The average learner today will have had 10-14 jobs by the time they are 38.
The top 10 in-demand jobs in 2009 did not exist in 2004.
We are currently preparing students for jobs that dont yet exist using technologies that are yet to be invented to solve problems we dont even know are problems yet (shift happens).
The Critical Skills Programme was developed by a group of leading teachers and the business sector.
They were asked to come up with two lists :
- What skills or dispositions were needed to be successful lifelong learners?
- What skills were employers finding were missing from school leavers?
The list of these skills included :
- problem solving
- decision making
- critical thinking
- creative thinking
- communication
- organization
- management
- leadership
...along with the following dispositions:
- owners of life-long learning
- self-direction
- internal model of quality
- integrity and ethical character
- collaboration
- curiosity and wonder
- community membership
The teachers then worked on a classroom model to encourage development of these and Critical Skills was born.

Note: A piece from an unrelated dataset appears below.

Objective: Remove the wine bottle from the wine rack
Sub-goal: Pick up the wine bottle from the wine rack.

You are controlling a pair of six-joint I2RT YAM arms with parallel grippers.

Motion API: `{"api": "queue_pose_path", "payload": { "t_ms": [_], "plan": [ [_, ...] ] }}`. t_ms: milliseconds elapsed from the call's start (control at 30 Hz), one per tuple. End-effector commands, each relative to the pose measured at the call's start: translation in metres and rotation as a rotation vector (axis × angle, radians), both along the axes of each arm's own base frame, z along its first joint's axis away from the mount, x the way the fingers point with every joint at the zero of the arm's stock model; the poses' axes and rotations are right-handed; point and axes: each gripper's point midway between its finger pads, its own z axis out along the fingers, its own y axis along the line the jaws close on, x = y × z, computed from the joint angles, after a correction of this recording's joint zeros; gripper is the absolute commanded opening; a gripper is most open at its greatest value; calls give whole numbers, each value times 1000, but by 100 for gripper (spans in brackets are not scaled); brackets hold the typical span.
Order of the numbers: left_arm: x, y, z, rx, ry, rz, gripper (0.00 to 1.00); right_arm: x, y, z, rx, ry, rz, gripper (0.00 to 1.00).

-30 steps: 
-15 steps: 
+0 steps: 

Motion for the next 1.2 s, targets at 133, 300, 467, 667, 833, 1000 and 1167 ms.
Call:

The Critical Skills classroom model is based on four educational ideas :
- - Collaborative Learning in a community context
- - Problem-Based Learning
- - Experiential Learning
- - Standards-Driven Learning (Assessment for learning)
The methodology introduces a framework for teachers to explicitly teach the skills needed for life alongside the more traditional content.
Created before the QCAs development of Personal, Learning and Thinking Skills, the Critical Skills link smoothly into this agenda giving teachers a method to explicitly teach and assess PLTS.
Alongside the teaching framework we have a series of tools to use to explicitly teach skills. These provide teachers with a toolkit which can be dipped into to support learning within the classroom.